Having just reviewed and enjoyed our own game of 'Over the Hills' Napoleonic rules it was a pleasure to meet the authors in person, Adrian McWalter and Quinton Dalton, putting on this Austrian vs Bavarian display game.
As you would expect there was plenty of information detailing the game and Steve M got himself a mint copy from Caliver Books whilst we were at the show.
This little 'cribbage board' caught our attention as these were the first prototypes of a potential option for recording brigade,/divisional/army morale other than just writing the scores down.
We had a discussion about potential price points going forward, and with the some ideas forming on doing some Talavera scenarios with the rules I really like this way of recording fatigue hits.

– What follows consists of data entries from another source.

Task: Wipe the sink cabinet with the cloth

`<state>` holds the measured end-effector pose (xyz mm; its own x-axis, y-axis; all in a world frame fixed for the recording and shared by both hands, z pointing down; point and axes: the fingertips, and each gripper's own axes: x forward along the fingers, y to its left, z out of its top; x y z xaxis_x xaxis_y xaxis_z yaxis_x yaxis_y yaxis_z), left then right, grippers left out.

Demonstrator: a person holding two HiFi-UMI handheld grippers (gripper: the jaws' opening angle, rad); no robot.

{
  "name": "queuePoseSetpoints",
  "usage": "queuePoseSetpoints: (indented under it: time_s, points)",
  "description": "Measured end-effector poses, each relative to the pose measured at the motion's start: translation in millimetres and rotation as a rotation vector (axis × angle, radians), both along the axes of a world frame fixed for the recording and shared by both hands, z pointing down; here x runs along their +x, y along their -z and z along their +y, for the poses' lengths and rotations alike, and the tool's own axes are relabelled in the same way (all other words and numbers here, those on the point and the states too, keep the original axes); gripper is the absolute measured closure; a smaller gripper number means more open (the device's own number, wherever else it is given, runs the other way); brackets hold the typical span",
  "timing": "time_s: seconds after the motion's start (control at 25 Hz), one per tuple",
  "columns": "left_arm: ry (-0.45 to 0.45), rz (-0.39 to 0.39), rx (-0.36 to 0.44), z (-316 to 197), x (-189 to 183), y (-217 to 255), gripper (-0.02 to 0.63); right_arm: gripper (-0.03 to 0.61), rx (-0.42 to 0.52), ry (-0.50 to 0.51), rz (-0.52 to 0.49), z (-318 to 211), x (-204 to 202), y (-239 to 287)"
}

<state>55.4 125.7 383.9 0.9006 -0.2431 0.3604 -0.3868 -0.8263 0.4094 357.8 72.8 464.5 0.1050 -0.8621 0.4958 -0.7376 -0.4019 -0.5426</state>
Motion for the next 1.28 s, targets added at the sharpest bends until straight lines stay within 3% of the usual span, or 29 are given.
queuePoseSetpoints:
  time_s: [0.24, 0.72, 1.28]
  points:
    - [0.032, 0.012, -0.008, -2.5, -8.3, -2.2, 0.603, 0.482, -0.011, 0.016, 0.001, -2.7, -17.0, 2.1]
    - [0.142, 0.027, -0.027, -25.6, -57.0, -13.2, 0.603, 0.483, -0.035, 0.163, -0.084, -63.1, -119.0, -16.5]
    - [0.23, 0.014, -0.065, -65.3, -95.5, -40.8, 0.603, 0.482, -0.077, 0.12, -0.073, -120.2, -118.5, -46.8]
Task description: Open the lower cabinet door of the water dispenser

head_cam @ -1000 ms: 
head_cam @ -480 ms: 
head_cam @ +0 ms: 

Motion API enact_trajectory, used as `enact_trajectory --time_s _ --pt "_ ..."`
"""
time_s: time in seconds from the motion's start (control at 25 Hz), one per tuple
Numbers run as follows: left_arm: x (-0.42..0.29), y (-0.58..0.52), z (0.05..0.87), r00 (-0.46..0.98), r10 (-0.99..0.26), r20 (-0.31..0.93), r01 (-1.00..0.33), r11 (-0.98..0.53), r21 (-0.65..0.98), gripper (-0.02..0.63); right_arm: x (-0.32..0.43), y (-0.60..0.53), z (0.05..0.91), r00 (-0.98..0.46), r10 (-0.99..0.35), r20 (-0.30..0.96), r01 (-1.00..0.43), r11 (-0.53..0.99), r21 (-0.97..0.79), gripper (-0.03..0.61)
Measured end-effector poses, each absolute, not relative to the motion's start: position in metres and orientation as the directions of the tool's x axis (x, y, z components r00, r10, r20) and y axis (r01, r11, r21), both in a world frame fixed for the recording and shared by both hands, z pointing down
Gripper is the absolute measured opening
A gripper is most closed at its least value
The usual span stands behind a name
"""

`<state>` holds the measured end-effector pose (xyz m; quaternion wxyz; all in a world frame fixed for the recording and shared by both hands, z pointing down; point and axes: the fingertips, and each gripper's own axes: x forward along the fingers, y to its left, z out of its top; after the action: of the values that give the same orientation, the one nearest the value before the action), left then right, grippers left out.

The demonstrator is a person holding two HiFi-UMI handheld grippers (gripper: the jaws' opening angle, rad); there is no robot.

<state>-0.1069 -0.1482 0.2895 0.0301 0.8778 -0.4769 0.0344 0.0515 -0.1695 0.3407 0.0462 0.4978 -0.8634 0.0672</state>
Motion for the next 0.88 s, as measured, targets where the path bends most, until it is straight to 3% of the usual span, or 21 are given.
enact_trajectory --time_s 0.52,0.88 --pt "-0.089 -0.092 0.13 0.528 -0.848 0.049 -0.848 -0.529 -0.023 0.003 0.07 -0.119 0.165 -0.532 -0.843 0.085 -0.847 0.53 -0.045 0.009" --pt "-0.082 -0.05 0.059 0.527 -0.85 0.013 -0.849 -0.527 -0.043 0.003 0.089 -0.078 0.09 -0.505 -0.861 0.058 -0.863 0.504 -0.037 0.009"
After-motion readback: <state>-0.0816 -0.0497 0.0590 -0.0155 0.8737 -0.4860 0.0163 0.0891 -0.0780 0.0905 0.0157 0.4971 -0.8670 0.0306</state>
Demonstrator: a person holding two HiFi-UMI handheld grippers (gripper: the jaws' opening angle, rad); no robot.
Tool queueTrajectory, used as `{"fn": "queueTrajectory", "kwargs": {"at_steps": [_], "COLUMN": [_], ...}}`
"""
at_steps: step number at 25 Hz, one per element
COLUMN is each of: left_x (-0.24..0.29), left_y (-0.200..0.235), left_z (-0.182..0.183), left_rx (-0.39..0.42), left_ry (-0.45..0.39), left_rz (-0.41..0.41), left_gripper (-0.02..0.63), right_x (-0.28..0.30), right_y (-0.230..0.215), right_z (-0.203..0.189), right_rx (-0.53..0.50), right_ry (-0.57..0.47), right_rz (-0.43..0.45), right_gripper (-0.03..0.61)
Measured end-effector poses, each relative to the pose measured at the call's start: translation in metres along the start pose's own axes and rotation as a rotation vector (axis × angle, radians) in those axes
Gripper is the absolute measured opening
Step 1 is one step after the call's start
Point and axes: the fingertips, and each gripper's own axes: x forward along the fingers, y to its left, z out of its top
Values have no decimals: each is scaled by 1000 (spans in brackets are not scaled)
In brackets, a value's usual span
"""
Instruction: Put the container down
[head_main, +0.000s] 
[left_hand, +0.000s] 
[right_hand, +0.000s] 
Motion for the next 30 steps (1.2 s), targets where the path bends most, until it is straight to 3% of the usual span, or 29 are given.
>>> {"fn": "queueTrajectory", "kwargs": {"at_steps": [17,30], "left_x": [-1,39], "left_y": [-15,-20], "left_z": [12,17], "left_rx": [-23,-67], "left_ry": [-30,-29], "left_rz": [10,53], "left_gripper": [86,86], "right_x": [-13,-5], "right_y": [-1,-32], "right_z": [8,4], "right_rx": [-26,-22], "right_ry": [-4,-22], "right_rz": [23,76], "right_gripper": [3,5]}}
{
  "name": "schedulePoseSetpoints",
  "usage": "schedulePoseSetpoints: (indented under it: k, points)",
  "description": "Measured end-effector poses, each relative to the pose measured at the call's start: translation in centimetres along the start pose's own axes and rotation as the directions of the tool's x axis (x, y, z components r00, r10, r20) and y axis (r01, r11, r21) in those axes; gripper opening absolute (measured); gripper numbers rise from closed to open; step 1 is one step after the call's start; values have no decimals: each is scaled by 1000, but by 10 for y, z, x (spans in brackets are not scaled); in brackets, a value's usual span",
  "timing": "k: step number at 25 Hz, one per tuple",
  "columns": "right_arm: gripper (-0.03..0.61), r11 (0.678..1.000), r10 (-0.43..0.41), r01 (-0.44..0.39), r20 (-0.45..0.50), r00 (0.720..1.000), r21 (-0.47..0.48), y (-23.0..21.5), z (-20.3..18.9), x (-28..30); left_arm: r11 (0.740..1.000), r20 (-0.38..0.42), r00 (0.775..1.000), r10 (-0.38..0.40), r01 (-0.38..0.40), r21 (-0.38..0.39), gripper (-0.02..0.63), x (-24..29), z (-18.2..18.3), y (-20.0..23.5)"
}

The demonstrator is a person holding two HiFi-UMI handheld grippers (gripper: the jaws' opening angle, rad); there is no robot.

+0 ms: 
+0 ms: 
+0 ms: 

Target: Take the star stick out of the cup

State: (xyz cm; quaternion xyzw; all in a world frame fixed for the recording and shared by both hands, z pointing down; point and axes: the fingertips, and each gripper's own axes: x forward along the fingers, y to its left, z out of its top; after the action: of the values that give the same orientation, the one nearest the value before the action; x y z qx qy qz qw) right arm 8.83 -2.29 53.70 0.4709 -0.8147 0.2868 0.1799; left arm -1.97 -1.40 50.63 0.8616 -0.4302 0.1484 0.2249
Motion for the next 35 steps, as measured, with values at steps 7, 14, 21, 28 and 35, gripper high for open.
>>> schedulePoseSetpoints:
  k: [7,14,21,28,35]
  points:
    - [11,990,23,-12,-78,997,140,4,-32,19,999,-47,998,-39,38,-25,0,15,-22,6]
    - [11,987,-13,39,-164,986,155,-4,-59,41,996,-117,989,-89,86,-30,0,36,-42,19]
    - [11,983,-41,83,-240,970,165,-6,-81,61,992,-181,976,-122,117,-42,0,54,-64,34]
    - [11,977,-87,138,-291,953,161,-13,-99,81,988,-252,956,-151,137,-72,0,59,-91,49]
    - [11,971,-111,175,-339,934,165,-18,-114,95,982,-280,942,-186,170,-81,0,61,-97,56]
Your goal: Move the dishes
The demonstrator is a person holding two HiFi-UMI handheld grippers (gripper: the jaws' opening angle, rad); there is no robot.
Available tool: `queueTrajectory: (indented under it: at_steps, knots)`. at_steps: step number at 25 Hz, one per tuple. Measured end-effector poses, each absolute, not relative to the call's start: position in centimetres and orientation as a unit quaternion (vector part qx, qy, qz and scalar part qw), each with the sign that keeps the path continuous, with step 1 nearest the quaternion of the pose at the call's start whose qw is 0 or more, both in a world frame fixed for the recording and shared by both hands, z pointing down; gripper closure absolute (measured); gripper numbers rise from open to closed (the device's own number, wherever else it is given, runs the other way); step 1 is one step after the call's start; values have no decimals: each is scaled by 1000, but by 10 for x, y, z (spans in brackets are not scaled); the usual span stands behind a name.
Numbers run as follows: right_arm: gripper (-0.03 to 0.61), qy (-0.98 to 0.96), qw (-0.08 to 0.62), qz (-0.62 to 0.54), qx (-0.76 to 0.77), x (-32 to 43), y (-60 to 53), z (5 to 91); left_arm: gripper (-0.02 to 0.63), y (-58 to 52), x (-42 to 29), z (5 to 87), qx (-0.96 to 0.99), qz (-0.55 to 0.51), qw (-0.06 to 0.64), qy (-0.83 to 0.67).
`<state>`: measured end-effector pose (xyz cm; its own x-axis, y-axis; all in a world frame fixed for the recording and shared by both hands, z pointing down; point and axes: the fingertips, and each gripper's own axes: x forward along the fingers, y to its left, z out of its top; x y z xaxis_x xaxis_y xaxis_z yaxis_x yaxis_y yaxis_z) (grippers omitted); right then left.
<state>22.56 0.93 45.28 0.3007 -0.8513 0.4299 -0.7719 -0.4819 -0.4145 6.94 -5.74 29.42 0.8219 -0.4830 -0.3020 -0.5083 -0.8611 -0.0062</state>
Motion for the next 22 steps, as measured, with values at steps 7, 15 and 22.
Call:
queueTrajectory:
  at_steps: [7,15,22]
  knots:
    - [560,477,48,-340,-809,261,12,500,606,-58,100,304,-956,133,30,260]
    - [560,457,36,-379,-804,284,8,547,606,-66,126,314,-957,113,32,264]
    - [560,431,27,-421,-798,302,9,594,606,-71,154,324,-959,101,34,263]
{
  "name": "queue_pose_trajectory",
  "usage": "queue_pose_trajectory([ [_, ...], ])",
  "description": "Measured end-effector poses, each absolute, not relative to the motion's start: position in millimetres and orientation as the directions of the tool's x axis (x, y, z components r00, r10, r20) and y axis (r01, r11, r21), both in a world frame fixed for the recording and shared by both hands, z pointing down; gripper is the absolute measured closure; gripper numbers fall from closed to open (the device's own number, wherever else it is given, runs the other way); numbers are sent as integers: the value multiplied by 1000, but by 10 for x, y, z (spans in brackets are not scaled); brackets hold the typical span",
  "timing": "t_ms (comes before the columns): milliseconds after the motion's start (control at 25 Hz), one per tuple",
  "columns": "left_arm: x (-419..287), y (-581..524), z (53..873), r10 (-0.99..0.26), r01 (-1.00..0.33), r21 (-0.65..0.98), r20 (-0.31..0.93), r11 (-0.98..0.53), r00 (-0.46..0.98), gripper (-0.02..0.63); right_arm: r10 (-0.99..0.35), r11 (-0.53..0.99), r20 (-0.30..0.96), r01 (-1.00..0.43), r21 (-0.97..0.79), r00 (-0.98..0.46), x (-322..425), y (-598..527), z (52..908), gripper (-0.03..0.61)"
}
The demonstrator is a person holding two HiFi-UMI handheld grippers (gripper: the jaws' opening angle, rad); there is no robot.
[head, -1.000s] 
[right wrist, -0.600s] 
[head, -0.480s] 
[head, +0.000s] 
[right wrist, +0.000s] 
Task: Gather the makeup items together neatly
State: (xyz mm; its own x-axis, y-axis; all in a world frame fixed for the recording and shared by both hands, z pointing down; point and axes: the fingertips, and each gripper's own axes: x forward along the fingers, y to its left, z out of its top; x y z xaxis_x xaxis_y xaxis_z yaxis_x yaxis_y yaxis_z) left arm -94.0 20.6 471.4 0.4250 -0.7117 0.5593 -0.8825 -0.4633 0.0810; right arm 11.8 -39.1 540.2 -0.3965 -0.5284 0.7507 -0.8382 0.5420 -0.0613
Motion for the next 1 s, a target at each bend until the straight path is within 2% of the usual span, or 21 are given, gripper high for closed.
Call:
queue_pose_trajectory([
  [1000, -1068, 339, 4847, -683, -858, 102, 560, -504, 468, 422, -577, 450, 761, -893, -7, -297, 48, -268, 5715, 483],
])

With all the chatting about the rules, I nearly forgot to share some close ups of the game, which would have been a shame as the chaps had brought along some nice figures and terrain to show how things get played using 'Over the Hills'.
If want to know more about the rules you can also go to the Over the Hills Facebook page, join the group and see what others are doing.
Continuing the Napoleonic theme, close by was this very nice Napoleonics in Egypt game presented by Steve Deeprose.
I am sure I have featured Steve's game on another show report, but for me you can't have too much of the look of this early period in the Napoleonic/Revolutionary war as the uniforms are great especially against a desert style background.
And last but by no means least I present this participation game about the Raid on Schweinfurt carried out deep into German territory by the US air-force on October 14th 1943 which finally disproved the idea of the self protected bomber group making deep penetrating daylight raids without fighter supremacy.
Again I am guessing this was put on by the Staines Wargames club as they are the only game down as a 1/144 aerial combat game, although I fancy the bombers were closer to 1/300th.
I really enjoy getting the planes out on the table and have a large Battle of Britain collection stored at JJ's Towers but 1/144 scale models only add to the fun. The German fighters were particularly attractive and the terrain board was simple but very easy on the eye designed to represent the terrain from high altitude.
So there we are another Warfare seen and enjoyed.
Thanks to all the folks at the Wargames Association of Reading. I could see everyone involved yesterday were busy helping the visitors have a good day out and looking after the traders .
And thank you to Steve M and Mr Steve for their company on the day.
Next up, well loads of stuff, as the day job has been getting in the way of posting. So we still have Vikings to come and the Spanish 2nd Cavalry Division which is now finished awaiting parade pictures together with the last regiment of Dragoons, the Almanza Regiment, and a special project announcement.